Windy March 21 March 2008

We’ve almost been blown away this month, most recently this Good Friday morning.

The local churches have a tradition of meeting on the summit of Arthur’s Seat under the cross. We joined them as the winds whipped around and snow threatened. They are a hardy lot, these Scots.

We were blown away in the Highlands too by magnificent scenery (figuratively but completely) and by the winds (literally and almost). In fact, when we went to collect the car at Kyle of Lochalsh we’d hired for our long weekend break, we sat in the car park being rocked and buffeted by gale-force winds and with what seemed like the rinse cycle of a washing machine being thrown at us. We decided to abandon our sightseeing plans for the day and started back to our cosy old schoolhouse B&B at Dornie with our tails between our legs. Then, lo and behold, the wind dropped and the sun shone—for a while. We set off with renewed enthusiasm, and soon perfected the art of dashing out to take photos and then back to the warmth of the car. We also perfected the art of handbrake starts on the shores of lochs, the edges of cliffs and while giving way to trucks on near-vertical one-track roads. There were many “shut eye views” (to use an Alves expression). On the “Photos” link above you will find pictures of sheep, cats and birds (Chris couldn’t help herself) but also good ones of wind, sea and Skye.

Geoff scurrying for shelter at Plockton, where Hamish Macbeth was filmed

So Geoff could take full advantage of his bus pass, we took the bus to Dornie via Glasgow and Loch Lomond and returned via the Glen Shiel (through freshly fallen snow) and Loch Ness. He certainly got his money’s worth.

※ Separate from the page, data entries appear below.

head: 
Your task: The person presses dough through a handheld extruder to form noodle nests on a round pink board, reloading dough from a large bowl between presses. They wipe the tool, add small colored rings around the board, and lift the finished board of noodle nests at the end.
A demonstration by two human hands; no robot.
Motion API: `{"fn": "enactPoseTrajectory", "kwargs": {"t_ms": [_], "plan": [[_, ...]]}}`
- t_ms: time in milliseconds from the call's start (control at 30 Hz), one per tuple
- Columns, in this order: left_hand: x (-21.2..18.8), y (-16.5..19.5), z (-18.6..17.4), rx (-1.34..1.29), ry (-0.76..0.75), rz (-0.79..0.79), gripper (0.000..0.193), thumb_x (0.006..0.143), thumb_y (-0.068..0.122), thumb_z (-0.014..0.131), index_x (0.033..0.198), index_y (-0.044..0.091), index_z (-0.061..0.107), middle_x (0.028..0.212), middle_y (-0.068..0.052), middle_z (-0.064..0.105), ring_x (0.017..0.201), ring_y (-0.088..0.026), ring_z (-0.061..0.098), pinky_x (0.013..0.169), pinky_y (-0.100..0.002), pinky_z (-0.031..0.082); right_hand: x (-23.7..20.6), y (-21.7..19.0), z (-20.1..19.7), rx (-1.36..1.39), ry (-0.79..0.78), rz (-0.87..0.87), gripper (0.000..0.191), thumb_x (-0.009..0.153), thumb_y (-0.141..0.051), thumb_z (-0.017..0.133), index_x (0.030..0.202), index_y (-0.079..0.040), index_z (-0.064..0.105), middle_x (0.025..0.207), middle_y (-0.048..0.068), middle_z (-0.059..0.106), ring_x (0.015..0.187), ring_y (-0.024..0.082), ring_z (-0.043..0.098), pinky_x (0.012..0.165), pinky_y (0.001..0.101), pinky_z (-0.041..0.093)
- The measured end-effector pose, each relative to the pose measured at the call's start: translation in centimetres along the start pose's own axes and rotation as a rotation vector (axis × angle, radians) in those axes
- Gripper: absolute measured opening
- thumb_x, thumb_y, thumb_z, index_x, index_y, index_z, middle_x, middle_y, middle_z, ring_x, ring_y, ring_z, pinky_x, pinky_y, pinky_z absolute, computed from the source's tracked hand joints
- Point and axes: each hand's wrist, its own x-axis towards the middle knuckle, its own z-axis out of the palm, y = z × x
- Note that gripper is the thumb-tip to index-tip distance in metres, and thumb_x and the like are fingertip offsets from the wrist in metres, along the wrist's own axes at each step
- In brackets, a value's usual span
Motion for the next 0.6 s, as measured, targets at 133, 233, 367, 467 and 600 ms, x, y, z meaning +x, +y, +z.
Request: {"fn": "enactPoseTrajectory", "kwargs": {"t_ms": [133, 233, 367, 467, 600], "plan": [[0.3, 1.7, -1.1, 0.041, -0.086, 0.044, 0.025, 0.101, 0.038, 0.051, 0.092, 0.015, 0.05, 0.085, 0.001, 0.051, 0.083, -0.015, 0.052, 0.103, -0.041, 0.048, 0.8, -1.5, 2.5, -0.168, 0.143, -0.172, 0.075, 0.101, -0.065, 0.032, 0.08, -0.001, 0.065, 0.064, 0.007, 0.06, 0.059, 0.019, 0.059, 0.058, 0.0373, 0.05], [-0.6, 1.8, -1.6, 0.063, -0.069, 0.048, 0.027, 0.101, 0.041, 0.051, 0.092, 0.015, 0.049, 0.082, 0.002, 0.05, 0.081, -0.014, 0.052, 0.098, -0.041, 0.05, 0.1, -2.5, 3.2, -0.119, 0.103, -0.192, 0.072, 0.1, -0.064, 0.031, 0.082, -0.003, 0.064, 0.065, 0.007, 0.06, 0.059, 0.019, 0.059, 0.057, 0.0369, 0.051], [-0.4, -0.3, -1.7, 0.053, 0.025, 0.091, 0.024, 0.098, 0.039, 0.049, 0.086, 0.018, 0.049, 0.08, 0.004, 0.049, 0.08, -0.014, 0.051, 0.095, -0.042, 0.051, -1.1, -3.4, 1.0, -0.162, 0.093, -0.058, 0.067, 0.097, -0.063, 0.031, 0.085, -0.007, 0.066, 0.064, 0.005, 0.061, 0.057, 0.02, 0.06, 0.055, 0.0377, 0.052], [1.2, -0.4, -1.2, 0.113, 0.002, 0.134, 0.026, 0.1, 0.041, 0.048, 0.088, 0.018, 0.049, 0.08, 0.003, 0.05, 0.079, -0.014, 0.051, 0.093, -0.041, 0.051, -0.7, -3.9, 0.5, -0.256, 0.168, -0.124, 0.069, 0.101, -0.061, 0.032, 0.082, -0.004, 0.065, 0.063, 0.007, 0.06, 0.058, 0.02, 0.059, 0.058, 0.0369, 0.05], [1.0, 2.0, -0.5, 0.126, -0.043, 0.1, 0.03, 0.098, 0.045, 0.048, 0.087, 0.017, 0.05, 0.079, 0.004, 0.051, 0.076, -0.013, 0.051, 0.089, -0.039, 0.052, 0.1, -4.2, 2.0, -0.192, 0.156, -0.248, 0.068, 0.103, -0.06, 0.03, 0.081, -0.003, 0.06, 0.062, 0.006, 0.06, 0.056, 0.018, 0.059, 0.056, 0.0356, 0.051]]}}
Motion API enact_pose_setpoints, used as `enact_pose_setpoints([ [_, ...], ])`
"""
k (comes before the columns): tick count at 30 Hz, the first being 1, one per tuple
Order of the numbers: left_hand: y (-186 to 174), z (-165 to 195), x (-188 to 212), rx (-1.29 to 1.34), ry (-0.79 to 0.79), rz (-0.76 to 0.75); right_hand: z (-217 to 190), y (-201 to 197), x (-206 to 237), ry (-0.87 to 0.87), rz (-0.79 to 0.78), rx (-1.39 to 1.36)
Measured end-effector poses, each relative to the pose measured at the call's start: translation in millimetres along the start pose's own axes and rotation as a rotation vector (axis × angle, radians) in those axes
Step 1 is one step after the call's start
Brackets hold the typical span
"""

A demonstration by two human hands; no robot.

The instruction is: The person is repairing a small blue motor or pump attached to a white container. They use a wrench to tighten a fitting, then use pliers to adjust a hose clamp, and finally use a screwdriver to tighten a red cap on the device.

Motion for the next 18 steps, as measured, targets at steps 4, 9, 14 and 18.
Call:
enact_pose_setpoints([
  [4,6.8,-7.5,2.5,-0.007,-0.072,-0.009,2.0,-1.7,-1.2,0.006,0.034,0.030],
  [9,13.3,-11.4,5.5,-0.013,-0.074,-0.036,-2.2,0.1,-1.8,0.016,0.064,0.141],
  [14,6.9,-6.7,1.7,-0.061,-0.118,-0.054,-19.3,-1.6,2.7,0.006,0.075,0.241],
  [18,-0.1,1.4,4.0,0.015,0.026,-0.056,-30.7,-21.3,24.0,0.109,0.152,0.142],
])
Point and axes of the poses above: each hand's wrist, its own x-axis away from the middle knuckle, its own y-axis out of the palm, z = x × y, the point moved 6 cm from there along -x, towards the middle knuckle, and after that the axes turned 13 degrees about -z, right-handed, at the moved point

The cliff where Chris got sick of handbrake starts when a truck appeared behind these sheep

Back in Edinburgh, we have settled into a rough pattern of working in the mornings and walking in the afternoons. Chris continues to write and is pleased with her progress. The Montréal conference is taking shape too. Geoff continues his apprenticeship as an online travel agent and has secured a Eurail Pass and accommodation in all sorts of places you’ll hear about in due course. One of our afternoon walks led us to Holyrood Palace, where we saw Mary Queen of Scots’ bedchamber.

We break our daily pattern for the occasional day trip and house guest. One day we caught the (yes, free for Geoff) bus to the Kingdom of Fife. We enjoyed lunch at the little fishing village of Pittenweem, which was virtually deserted, but we gather this peace is broken when the tourist season arrives. We hailed the bus and continued on to St Andrews where we spotted Kittiwakes at the castle. (Also new on the bird list this month is the Twite, spotted during yet another windy walk, this time around Musselburgh.) As for house guests, we thoroughly enjoyed a weekend visit from Ian Groves, a friend from Hong Kong days, now doing his masters in York in preparation for returning to teach with Amity in China. Geoff has already added Inner Mongolia to his wish list for future travel ...

A grave moment at Holyrood Abbey

When we weren’t being distracted by the beautiful ceiling of the Playfair Library Hall, we were stimulated by the Gifford Lectures on friendship, which you can listen to on line, if you want. Did you know that friendship is a rare and difficult subject to depict in art? (Right now, we are being distracted by snow. It’s one of those days—wind, rain, shine, hail and now snow.) Chris also went to a seminar by Michael Ward on the way C.S. Lewis’s Narnia chronicles are based on the seven heavens. His theory made BBC 4’s “Thought for the Day” and the sales of his book, Planet Narnia, consequently rocketed.

The Centre for Theology and Public Issues at the university put on a lunch for Chris to talk about her work with some people of like mind. New College seminars, potluck dinners and chapel services have also provided chances to get to know people more, as have our going along to two neighbourhood churches and their ecumenical services and Lenten studies. In supermarkets and buses and on our walks we now quite often bump into people we know.

We enjoyed a university production of The Mikado, set in a modern Tokyo station, complete with schoolgirls madly texting on their mobile phones. We rode home on the bus with one of the French horn players, who, having spent the night in the orchestra pit, had little idea of the comedy taking place above her head.

So, Scotland continues to blow us away.

Across the road from our B&B at Dornie

We hope you have a very happy and hopeful Easter.